If you think about China, you may think about the manufacturing center for the world and that means both taking raw materials from around the world processing them to basic materials such as chemicals and steel and then transforming the materials to products that business and consumers can buy and use. This growth in infrastructure in China needs the steel and chemicals, while the export of finished goods allows the cycle continue. Similar to most countries around the world, the basic materials or commodities will go up and down and when they are down for a number of years, they are used in production. Then the price goes up and suddenly alternatives are needed.
In an article by Patricia Cohen, Keith Bradsher and Jim Tankersley of the New York Times News Service, in the alternative energy production, in 2022 according to International Energy Agency, China accounted for 85% of all clean-energy manufacturing investment in the world.

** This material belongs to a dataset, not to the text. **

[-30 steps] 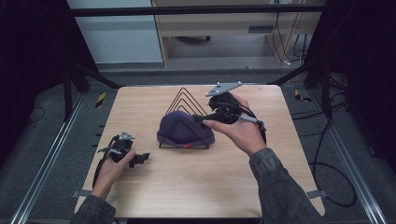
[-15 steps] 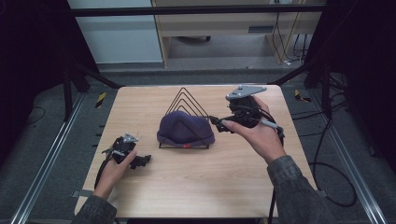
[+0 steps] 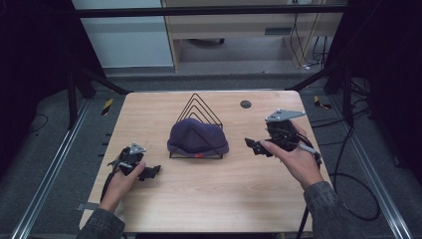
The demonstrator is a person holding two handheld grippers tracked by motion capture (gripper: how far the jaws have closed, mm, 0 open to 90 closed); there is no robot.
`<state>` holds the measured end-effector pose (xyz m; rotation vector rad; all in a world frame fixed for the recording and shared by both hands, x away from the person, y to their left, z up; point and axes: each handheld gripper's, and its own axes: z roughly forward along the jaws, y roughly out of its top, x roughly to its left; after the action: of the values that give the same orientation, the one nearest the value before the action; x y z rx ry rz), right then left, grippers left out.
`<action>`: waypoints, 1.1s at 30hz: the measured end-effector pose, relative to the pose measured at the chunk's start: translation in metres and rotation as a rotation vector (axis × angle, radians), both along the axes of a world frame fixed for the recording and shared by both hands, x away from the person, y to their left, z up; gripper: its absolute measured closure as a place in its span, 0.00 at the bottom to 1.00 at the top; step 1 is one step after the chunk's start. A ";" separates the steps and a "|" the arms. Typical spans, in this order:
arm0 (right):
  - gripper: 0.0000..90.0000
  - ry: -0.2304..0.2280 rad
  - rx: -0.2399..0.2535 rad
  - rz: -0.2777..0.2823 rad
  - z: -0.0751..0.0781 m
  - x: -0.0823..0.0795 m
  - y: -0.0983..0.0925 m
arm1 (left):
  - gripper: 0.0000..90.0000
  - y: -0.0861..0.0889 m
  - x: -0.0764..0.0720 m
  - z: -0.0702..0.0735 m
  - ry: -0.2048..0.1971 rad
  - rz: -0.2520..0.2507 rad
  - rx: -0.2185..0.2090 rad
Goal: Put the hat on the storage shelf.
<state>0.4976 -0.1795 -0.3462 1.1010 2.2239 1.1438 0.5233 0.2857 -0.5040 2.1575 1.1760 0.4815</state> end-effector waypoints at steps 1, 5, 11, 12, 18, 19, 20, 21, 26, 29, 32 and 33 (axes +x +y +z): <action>0.08 0.000 0.000 0.000 0.000 0.000 0.000 | 0.00 0.000 0.000 0.000 0.000 0.000 0.000; 0.08 0.043 0.009 -0.026 -0.025 -0.004 -0.014 | 0.00 0.000 0.000 0.000 -0.002 0.002 -0.001; 0.08 0.090 0.008 -0.027 -0.051 -0.007 -0.023 | 0.00 0.000 0.000 0.000 -0.003 0.003 -0.002; 0.09 0.104 0.007 -0.025 -0.059 -0.007 -0.027 | 0.00 0.000 0.000 0.000 -0.003 0.003 -0.002; 0.10 0.142 0.011 -0.052 -0.077 -0.006 -0.036 | 0.00 0.000 -0.001 -0.001 -0.007 0.005 -0.003; 0.10 0.146 0.016 -0.056 -0.080 -0.006 -0.037 | 0.00 0.000 -0.001 -0.001 -0.009 0.006 -0.003; 0.10 0.157 0.023 -0.064 -0.083 -0.005 -0.038 | 0.00 0.000 -0.001 -0.001 -0.010 0.006 -0.004; 0.10 0.166 0.023 -0.076 -0.087 -0.004 -0.039 | 0.00 0.000 -0.001 -0.001 -0.010 0.006 -0.004; 0.10 0.212 0.033 -0.112 -0.107 0.000 -0.039 | 0.00 0.000 -0.001 -0.001 -0.010 0.004 -0.004; 0.09 0.220 0.005 -0.136 -0.123 0.000 -0.034 | 0.00 0.000 -0.001 -0.001 -0.010 0.002 -0.005; 0.10 0.217 0.001 -0.161 -0.134 0.000 -0.031 | 0.00 0.000 -0.001 -0.001 -0.011 0.002 -0.004; 0.09 0.218 0.007 -0.163 -0.137 0.000 -0.031 | 0.00 0.000 -0.001 -0.001 -0.011 0.003 -0.005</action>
<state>0.4981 -0.2107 -0.4834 1.4417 2.2404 1.0054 0.5224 0.2856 -0.5049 2.1469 1.1731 0.4907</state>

While other countries want to increase manufacturing, they face barriers.
China’s lead is built on earlier cultivation of the chemical, steel, battery and electronics industries, as well as large investments in rail lines, ports and highways.
From 2017-19, China spent 1.7% of its gross domestic product on industrial support, more than twice the percentage of any other country, according to an analysis from the Center for Strategic and International Studies. The spending included low-cost loans from stat-controlled banks and cheap land from provincial governments, with little expectation that companies they were aiding would turn immediate profits.

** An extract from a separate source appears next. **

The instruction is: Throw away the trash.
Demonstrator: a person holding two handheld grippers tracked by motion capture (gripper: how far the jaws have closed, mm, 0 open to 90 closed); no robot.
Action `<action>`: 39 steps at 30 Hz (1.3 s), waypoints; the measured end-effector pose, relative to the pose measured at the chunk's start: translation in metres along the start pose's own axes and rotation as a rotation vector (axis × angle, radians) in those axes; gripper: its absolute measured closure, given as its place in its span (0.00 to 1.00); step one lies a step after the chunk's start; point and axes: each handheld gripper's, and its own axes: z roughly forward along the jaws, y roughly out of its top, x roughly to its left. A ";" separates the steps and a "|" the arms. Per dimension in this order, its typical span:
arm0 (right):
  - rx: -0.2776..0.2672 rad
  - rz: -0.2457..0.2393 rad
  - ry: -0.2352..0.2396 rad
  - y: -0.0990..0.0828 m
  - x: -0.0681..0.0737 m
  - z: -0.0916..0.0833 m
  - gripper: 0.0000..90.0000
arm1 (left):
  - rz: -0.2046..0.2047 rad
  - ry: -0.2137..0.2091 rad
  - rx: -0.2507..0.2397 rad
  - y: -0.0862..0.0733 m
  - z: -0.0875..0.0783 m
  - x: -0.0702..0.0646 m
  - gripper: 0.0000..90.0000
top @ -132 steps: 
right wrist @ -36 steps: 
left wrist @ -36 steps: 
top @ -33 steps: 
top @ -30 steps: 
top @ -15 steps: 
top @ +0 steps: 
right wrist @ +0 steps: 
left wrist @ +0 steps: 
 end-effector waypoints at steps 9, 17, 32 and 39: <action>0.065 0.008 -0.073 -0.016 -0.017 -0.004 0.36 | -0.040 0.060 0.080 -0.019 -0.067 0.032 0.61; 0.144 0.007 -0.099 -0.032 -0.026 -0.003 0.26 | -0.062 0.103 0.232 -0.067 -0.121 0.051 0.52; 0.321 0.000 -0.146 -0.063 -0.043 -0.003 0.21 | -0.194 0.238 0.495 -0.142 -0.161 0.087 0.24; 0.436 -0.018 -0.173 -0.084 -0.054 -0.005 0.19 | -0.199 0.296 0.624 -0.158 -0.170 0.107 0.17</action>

China has been charged with a willingness to skirt international trade agreements, engage in intellectual property theft and use forced labor.

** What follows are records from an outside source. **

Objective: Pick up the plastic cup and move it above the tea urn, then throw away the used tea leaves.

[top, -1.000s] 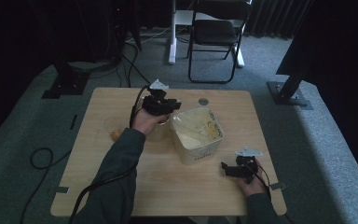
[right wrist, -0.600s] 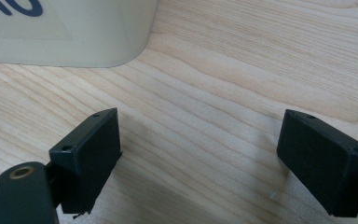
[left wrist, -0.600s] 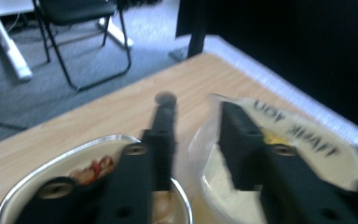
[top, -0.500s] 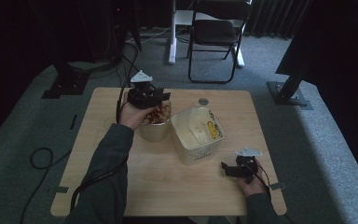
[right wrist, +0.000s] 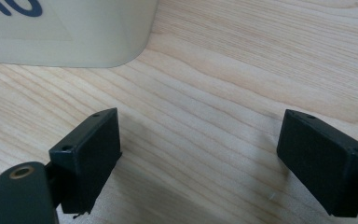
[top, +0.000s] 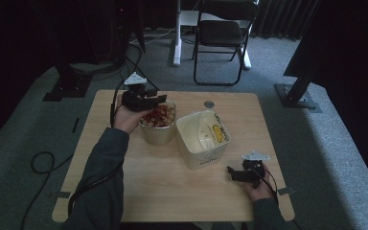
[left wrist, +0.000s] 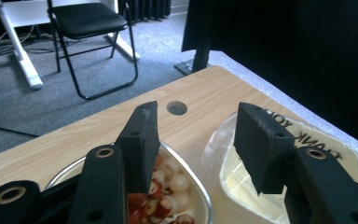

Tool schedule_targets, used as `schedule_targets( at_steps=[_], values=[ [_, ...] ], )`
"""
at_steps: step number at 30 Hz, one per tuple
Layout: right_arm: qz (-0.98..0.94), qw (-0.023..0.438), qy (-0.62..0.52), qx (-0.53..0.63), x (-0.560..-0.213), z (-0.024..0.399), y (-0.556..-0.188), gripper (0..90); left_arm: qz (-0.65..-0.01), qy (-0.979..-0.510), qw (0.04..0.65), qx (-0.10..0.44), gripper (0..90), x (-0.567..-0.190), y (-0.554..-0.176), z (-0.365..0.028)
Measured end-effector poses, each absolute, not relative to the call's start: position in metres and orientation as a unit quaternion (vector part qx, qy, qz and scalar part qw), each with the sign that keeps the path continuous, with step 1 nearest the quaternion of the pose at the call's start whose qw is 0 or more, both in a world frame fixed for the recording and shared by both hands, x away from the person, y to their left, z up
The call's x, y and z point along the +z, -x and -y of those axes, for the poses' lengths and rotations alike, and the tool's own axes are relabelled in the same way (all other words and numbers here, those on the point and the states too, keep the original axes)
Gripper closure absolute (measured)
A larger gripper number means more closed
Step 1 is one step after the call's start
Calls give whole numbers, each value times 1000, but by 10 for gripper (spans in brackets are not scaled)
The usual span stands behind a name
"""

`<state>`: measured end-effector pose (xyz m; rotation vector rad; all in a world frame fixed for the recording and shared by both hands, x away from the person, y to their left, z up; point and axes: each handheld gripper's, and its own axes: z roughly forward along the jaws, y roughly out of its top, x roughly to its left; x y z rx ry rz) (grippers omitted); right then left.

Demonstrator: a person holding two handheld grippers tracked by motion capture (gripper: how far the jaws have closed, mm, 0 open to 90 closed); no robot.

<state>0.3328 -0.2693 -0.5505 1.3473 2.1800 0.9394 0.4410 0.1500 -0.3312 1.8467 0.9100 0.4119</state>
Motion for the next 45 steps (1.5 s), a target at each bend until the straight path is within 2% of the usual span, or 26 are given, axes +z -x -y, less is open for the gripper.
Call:
schedule_targets(
  at_steps=[5, 15, 27, 37, 38, 45],
  values=[
    [-780, 206, -485, 337, -551, 269, -334, 130, -403, -748, 495, 179, 452, -337, -441, -169],
    [-780, 205, -487, 336, -550, 269, -334, 130, -421, -736, 495, 188, 436, -351, -431, -203],
    [-780, 206, -486, 336, -550, 269, -334, 130, -462, -725, 452, 237, 388, -381, -417, -243],
    [-780, 206, -486, 336, -551, 269, -334, 130, -498, -706, 429, 263, 249, -406, -407, -271],
    [-780, 206, -487, 336, -550, 269, -334, 130, -511, -693, 433, 268, 202, -416, -402, -283],
    [-780, 206, -487, 336, -550, 269, -333, 130, -506, -700, 432, 258, 170, -443, -395, -295]
  ],
)
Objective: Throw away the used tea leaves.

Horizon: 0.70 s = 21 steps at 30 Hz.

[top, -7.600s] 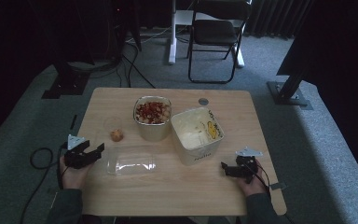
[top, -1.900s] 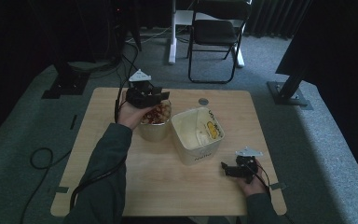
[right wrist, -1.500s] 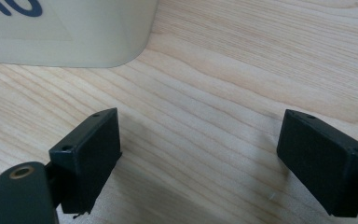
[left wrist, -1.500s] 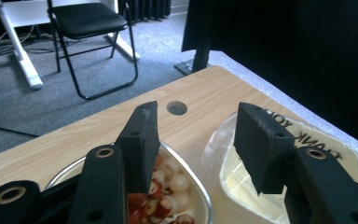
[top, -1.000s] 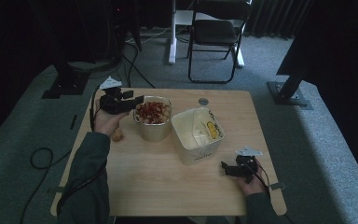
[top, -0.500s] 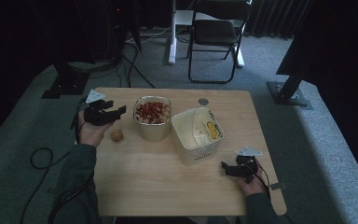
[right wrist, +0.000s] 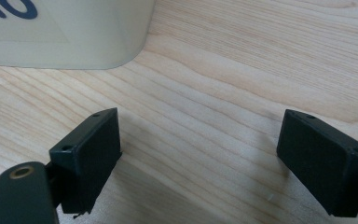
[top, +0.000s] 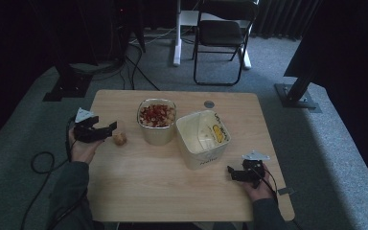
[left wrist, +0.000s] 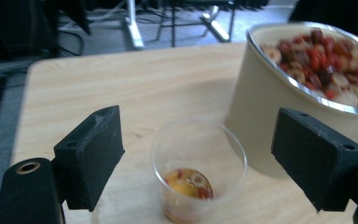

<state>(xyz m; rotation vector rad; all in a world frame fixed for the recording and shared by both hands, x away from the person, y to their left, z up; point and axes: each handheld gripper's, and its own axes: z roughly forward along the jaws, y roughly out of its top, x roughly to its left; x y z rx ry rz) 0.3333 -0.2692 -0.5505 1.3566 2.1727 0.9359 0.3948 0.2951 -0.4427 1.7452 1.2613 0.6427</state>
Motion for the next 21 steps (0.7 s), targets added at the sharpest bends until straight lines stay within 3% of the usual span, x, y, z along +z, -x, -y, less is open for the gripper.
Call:
schedule_targets(
  at_steps=[21],
  values=[
    [-780, 206, -487, 336, -550, 269, -333, 130, -516, -703, 421, 251, 170, -506, -399, -286]
  ],
)
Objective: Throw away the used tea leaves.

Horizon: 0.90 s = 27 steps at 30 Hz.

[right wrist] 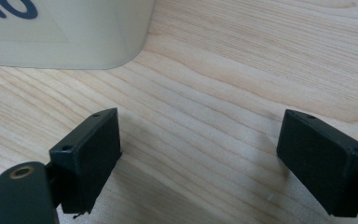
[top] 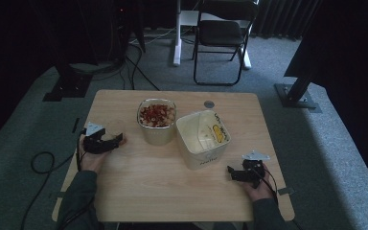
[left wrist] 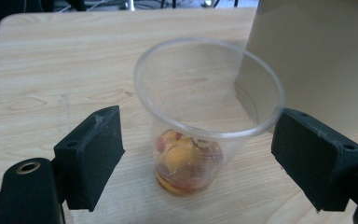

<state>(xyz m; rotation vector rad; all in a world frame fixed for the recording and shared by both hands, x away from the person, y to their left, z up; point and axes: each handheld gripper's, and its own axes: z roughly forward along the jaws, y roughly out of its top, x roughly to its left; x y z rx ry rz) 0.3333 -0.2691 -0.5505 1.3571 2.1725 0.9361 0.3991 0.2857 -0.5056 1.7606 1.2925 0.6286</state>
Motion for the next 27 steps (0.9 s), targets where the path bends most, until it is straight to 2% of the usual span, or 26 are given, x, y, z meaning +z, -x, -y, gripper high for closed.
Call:
schedule_targets(
  at_steps=[3, 6, 18, 27],
  values=[
    [-780, 206, -487, 336, -550, 269, -333, 130, -519, -707, 404, 259, 240, -511, -409, -278],
    [-779, 206, -487, 336, -550, 269, -333, 130, -518, -705, 405, 264, 274, -511, -411, -276],
    [-780, 206, -487, 336, -550, 269, -333, 130, -510, -700, 410, 287, 310, -495, -416, -274],
    [-780, 206, -487, 336, -550, 269, -333, 130, -481, -698, 430, 310, 318, -448, -421, -270]
  ],
)
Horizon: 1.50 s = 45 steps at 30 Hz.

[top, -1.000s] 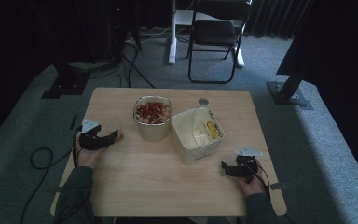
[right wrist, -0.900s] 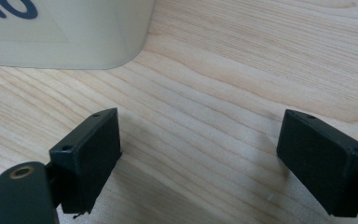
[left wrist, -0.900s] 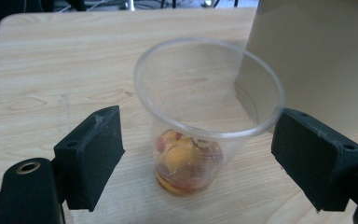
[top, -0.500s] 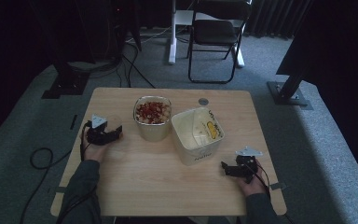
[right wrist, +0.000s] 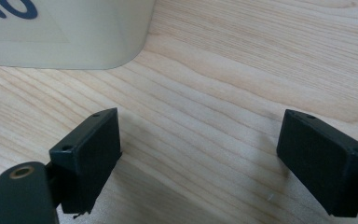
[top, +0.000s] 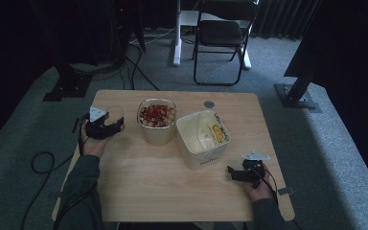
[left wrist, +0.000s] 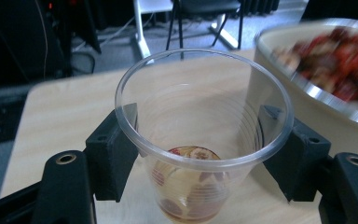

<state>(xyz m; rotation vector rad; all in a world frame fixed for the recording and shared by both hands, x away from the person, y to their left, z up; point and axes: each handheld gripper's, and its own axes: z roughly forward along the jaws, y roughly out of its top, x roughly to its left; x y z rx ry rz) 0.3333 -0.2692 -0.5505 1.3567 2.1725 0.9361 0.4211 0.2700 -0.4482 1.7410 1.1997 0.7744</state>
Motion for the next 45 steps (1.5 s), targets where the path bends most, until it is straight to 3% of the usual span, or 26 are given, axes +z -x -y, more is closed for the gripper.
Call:
schedule_targets(
  at_steps=[27, 45],
  values=[
    [-779, 206, -487, 336, -550, 269, -333, 130, -415, -713, 422, 375, 318, -337, -447, -219],
    [-780, 206, -487, 336, -550, 269, -333, 130, -379, -745, 349, 423, 320, -326, -458, -188]
  ],
)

All the above, China is a position today to flood rival countries with low-cost electric cars, solar cells and lithium batteries. For China controls 80% of the worldwide production of every step of solar panel manufacturing.
Gregory Nemet, a professor of public policy at University of Wisconsin, says there are enormous economies of scale by going big as China did. When the investments resulted in overcapacity. suppressing the profitability of China’s companies, Beijing was willing to ride out the losses.
China also benefited from the West’s lack of industrial policy – the west believed in open markets and minimal government intervention that the US has championed. The view is that an unfettered market always knows best.
Recently under former President Trump tariffs were imposed on goods valued at more than $350 billion a year. President Biden kept the tariffs and increased some of the tariffs.
Linking to dividend paying stocks, in many industries in the world once the dominant players are established it takes a long time before they are not dominate. As an investor, you have to accept what is and watch for signs of why that would change, if it is not changing investing in the dominate players is a very good strategy for long term wealth building. If you review the Fortune 500 of Forbes 400 over the decades companies change which means you need to review your portfolio at least every 6 months.